WORK TO COMPLETE
Scan the material for the word "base" and copy each line where it occurs.

··· DATA ···

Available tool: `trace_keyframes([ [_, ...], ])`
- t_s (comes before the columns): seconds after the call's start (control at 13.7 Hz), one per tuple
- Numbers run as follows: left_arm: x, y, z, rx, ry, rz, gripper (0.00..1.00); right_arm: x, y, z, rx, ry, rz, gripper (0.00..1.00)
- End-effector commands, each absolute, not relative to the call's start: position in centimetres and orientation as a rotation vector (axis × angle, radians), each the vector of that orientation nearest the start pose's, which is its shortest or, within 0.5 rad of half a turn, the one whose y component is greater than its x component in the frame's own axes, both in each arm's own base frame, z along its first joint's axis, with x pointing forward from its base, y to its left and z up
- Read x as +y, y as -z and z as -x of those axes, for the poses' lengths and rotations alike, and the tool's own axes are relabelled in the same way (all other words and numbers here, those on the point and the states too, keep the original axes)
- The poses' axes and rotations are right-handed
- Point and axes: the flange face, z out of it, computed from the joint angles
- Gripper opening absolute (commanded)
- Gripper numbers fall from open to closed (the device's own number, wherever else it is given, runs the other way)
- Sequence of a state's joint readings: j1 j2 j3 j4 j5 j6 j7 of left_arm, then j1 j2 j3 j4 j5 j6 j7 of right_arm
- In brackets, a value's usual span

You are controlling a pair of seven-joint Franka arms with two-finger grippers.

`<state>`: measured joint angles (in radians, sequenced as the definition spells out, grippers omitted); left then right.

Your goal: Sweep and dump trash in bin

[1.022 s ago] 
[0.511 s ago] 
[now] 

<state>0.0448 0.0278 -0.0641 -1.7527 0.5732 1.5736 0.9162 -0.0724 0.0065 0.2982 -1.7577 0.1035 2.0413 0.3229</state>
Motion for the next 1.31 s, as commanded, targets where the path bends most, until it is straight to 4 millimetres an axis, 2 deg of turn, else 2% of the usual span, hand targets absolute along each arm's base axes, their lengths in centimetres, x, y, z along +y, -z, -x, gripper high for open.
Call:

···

RESPONSE TO THE TASK
- End-effector commands, each absolute, not relative to the call's start: position in centimetres and orientation as a rotation vector (axis × angle, radians), each the vector of that orientation nearest the start pose's, which is its shortest or, within 0.5 rad of half a turn, the one whose y component is greater than its x component in the frame's own axes, both in each arm's own base frame, z along its first joint's axis, with x pointing forward from its base, y to its left and z up
Motion for the next 1.31 s, as commanded, targets where the path bends most, until it is straight to 4 millimetres an axis, 2 deg of turn, else 2% of the usual span, hand targets absolute along each arm's base axes, their lengths in centimetres, x, y, z along +y, -z, -x, gripper high for open.

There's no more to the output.